Blog

Kedro: the ultimate wingman for your data pipeline across any cloud platform

16 May, 2023
Xebia Background Header Wave

TL;DR: Kedro is an open-source data pipeline framework that simplifies writing code that works on multiple cloud platforms. Its modular design centralizes configurations, making the code less error-prone and enabling it to run locally and on the cloud. Kedro generates simpler boilerplate code and has thorough documentation and guides. If you want to improve your data pipeline development skills and simplify adapting code to different cloud platforms, Kedro is a good choice.

Intro

We all know the struggle of making our pipelines work seamlessly across multiple cloud platforms and how time consuming it can be to learn specific code for every cloud stack. That’s where Kedro takes place.

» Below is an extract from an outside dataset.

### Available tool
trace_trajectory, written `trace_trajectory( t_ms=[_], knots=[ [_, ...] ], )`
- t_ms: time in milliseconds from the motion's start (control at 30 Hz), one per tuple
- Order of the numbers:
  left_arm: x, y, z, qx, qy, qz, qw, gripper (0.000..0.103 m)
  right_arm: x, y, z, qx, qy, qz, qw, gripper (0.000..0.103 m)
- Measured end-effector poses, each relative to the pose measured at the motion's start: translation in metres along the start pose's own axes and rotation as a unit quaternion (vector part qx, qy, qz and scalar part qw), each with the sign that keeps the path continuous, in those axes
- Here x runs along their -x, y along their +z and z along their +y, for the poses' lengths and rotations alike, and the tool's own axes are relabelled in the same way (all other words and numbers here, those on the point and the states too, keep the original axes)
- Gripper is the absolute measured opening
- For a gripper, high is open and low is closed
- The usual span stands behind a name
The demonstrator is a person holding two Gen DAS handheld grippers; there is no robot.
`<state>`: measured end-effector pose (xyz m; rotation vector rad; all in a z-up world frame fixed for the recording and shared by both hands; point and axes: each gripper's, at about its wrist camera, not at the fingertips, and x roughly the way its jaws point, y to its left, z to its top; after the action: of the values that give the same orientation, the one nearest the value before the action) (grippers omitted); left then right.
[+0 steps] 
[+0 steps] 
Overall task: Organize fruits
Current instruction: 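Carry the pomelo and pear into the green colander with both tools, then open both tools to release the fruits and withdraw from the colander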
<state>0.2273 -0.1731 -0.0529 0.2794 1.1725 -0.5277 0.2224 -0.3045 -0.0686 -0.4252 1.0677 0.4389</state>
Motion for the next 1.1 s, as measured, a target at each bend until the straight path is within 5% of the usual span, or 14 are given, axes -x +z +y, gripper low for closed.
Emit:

Starting from scratch or adjusting to another platform can be a real pain, or even figuring out how to reuse code for a new project. And don’t even get us started on poor documentation or tutorials — or the lack of those — which can be pretty discouraging. Plus, given that cloud infrastructures have (almost) nothing to do with running any code locally, testing becomes a real challenge. We’ll explore in this blog how to address the headaches of dealing with different cloud stacks. So, get ready to say goodbye to repetitive and tedious cloud-specific coding and hello to a more streamlined and efficient workflow!

The uncalled-for bottlenecks

Besides the steep learning curve towards mastering the intricacies of each cloud stack, there naturally comes some limited flexibility, especially because of different proprietary tooling and workflow constraints. That prompts cloud users for time-consuming adaptations that may feel frustrating.

One of the great things about Kedro is that it has become cloud agnostic in practice, thanks to the increasing participation and contributions of the community. Our colleagues from GetInData took care of all the interfacing to machine learning platforms on the cloud like Azure ML, Vertex AI and Sagemaker. This means that your code can be written once — in Python, of course — and run on basically any cloud platform, making your pipeline more portable and flexible.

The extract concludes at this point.